Los ingresos por ventas externas de bienes vinculados al carbón descendieron 31,8 %. Fenalcarbón señala que el panorama, explicado por la caída de los precios internacionales y por decisiones tributarias internas, pone en riesgo la sostenibilidad del sector.
El reporte de exportaciones a diciembre de 2025 del Departamento Administrativo Nacional de Estadística (DANE) evidenció una canasta exportadora con mayor participación de productos no minero-energéticos. La disminución en los envíos de combustibles y bienes de las industrias extractivas fue compensada por el crecimiento del sector agropecuario, de alimentos y bebidas, así como por el aporte de las manufacturas, lo que permitió sostener el valor total de las exportaciones del país.
Durante el año pasado, las exportaciones colombianas alcanzaron USD 50.199,9 millones, lo que representó un incremento de 1,3 % frente a 2024. Este resultado estuvo impulsado por el desempeño de los productos agropecuarios, alimentos y bebidas, que registraron un crecimiento anual de 33,2 % y alcanzaron una participación del 30,5 % del total exportado.
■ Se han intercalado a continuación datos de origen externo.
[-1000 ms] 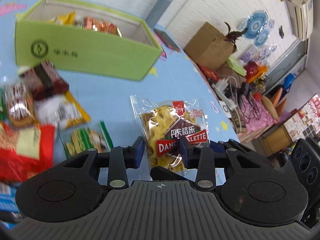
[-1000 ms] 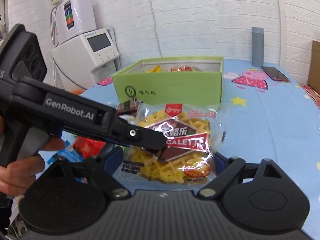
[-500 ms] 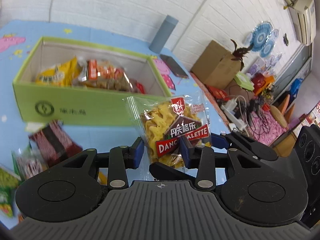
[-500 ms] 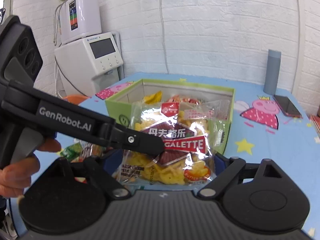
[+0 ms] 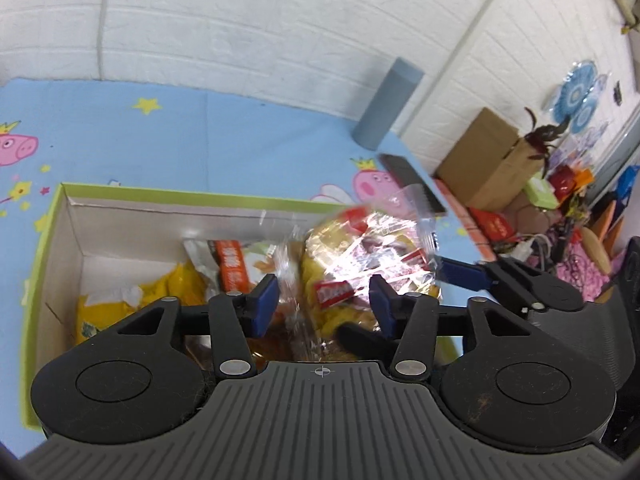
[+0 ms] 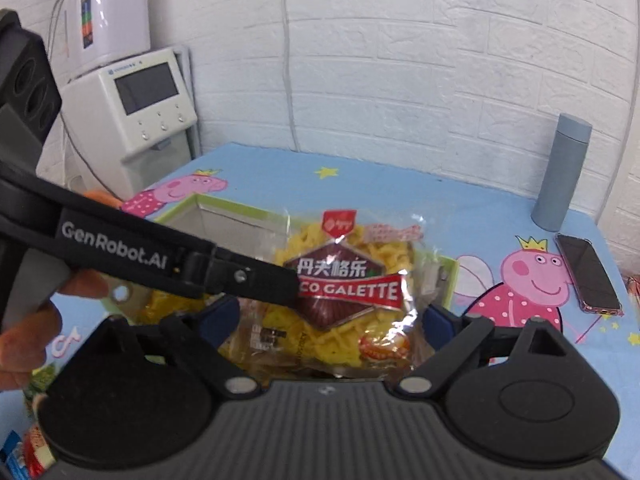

Las manufacturas, por su parte, avanzaron 4,8 % y concentraron el 22 % de la canasta.
En contraste, los combustibles y productos de las industrias extractivas presentaron una contracción de 17,9 % en el acumulado anual, aunque se mantuvieron como el grupo con mayor peso dentro de las exportaciones, con una participación del 38,2 %.
En este contexto, las exportaciones de productos asociados al carbón disminuyeron 21,2 % en volumen y 31,8 % en valor frente a 2024.
La Federación Nacional de Productores de Carbón (Fenalcarbón) afirmó que el exceso de inventarios a nivel mundial, la reducción de los precios internacionales del carbón y el coque, junto con las medidas tributarias y administrativas adoptadas en Colombia en los últimos tres años, “han deteriorado la competitividad de la industria, con un impacto grave sobre la economía nacional”.
Según el gremio, en los dos últimos años la producción ha caído 19 %, lo que equivale a cerca de 10 millones de toneladas. Fenalcarbón atribuye este retroceso tanto a la disminución del 20 % en los precios internacionales como a las políticas tributarias y administrativas del gobierno de Gustavo Petro, entre ellas la sobretasa permanente del 10 %, el impuesto adicional del 1 % a las ventas de carbón —que quedó suspendido tras la decisión de la Corte Constitucional de levantar la emergencia económica— y el incremento de la autorretención en la fuente, que afecta el flujo de caja de las empresas.
El gremio también sostiene que la reducción de las exportaciones ha provocado una pérdida significativa de empleos en toda la cadena productiva y una menor demanda de transporte de carga. De acuerdo con Fenalcarbón, estas condiciones han “presionado la inflación logística por la disminución de la carga de compensación desde el interior hacia los puertos” y han implicado una reducción del 29 % en las regalías y contraprestaciones que los municipios y departamentos esperaban recibir en 2025.
“El incremento de costos, muchos de ellos indexados al salario mínimo, sumado a mayores gastos logísticos de transporte y operación, pone en riesgo la viabilidad de cientos de empresas. El carbón significa empleo, estabilidad y desarrollo para miles de familias. Más que celebrar, el país debería preocuparse, porque la caída de las exportaciones representa un golpe social y económico para las regiones productoras”, señaló Carlos Cante, presidente ejecutivo de Fenalcarbón.
Finalmente, el gremio advirtió que esta coyuntura compromete la sostenibilidad de un sector que en 2023 generó 130.000 empleos directos y cerca de 650.000 puestos de trabajo a lo largo de toda la cadena, especialmente en departamentos como Boyacá, Norte de Santander, Santander, Cundinamarca, Antioquia, Córdoba, La Guajira y Cesar.